I have added sugar at every stage of brewing, but have concluded that it works best for me to add it during primary, after fermentation is underway. It helps bring out the delicate aromas, and, theoretically at least, you get a healthier fermentation because you are withholding the simple sugars until after he more complex sugars have been converted.
So do you just put it in the fermentor dry or prepare a boiled simple syrup? No worries of contamination if you don’t boil it?
That’s interesting. Do you boil it in some water, cool and then add it?
When I add table sugar to the primary I boil it with as little water it takes to get it in solution then cool and dump in.
When I add it to the boil I put the sugar in before the boil starts so that it is completely dissolved.

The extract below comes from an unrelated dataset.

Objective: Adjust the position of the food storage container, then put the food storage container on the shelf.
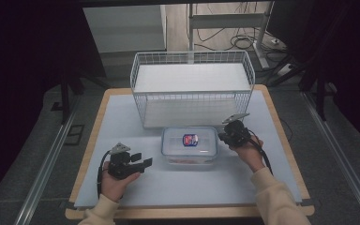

DME will caramelize and will darken your wort, which I’m sure you know, but I just wanted to clarify.[/quote]
It will darken the wort, but that’s due to the Maillard reaction, not caramelization. A kettle of wort doesn’t get hot enough to caramelize.
Depends on how lazy I am. I’ll usually do like Glug Master says. But I have also been known to drop honey or sugar straight into the carboy. No issues so far.